"Yurgis Baykshtis" <ybaykshtis@micropat.com> writes:
> I just noticed that the rename panic errors like this one:
> PANIC: rename from /data/pg_xlog/000000030000001F to
> /data/pg_xlog/000000030000002C (initialization of log file 3, segment 44)
> failed: No such file or directory
> come shortly AFTER the following messages
> LOG: recycled transaction log file 000000030000001B
> LOG: recycled transaction log file 000000030000001C
> LOG: recycled transaction log file 000000030000001D
> LOG: recycled transaction log file 000000030000001E
> LOG: removing transaction log file 000000030000001F
> LOG: removing transaction log file 0000000300000020
> LOG: removing transaction log file 0000000300000021
> LOG: removing transaction log file 0000000300000022
> So, you can see that 000000030000001F file was previously deleted by the
> logic in MoveOfflineLogs() function.
Interesting ...
> Now what I can see is that MoveOfflineLogs() does not seem to be
> synchronized between backends.
It's certainly supposed to be, because the only place it is called from
holds the CheckPointLock while it's doing it. If more than one backend
is able to run MoveOfflineLogs at a time, then the LWLock code is simply
broken. That seems unlikely, as just about nothing would work reliably
if LWLock failed to lock out concurrent operations.
What I suspect at this point is a cygwin bug: somehow, its
implementation of readdir() is able to retrieve a stale view of a
directory.

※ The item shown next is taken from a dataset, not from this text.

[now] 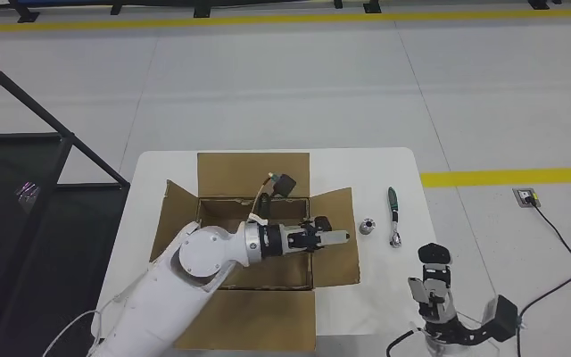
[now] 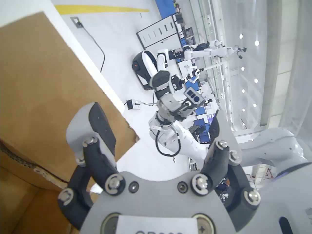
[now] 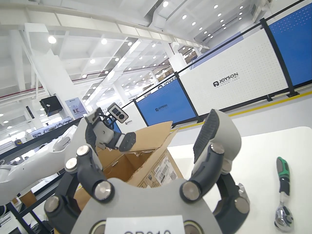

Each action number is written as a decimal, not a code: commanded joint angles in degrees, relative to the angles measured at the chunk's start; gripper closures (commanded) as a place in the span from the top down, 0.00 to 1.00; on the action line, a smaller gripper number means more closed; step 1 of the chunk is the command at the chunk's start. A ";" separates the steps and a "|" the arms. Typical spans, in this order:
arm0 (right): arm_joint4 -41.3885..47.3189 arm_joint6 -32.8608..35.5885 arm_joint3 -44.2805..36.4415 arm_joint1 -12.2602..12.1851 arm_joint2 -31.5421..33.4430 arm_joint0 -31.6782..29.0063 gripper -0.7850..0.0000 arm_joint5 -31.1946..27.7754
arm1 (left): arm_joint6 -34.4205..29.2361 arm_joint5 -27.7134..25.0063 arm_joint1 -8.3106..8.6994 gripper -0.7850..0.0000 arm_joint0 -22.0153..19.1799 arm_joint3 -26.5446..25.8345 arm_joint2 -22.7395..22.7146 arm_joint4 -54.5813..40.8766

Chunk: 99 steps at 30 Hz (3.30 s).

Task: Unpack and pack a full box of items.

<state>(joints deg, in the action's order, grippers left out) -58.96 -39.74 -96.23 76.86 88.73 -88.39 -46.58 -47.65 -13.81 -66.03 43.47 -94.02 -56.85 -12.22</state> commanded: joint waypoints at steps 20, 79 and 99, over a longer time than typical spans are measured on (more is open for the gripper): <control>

I'd suggest pinging the cygwin developers to see if that
idea strikes a chord or not.
[ thinks for a bit... ] It might be that it isn't even a stale-data
issue, but that readdir() misbehaves if there are concurrent insert,
rename or delete operations carried out in the same directory. (The
renames or deletes would be coming from MoveOfflineLogs itself, the
inserts, if any, from concurrent backends finding that they need more
WAL space.) Again I would call that a cygwin bug, as we've not seen
reports of comparable behavior anywhere else.
> Also, we have a suspicion that the problem happens even with only one client
> connected to postgres.
Unless the clients are issuing explicit CHECKPOINT operations, that
wouldn't matter, because MoveOfflineLogs is called only from
checkpointing, and the postmaster never creates more than one background
checkpoint process at a time. (So there are actually two levels of
protection in place against concurrent execution of this code.)
regards, tom lane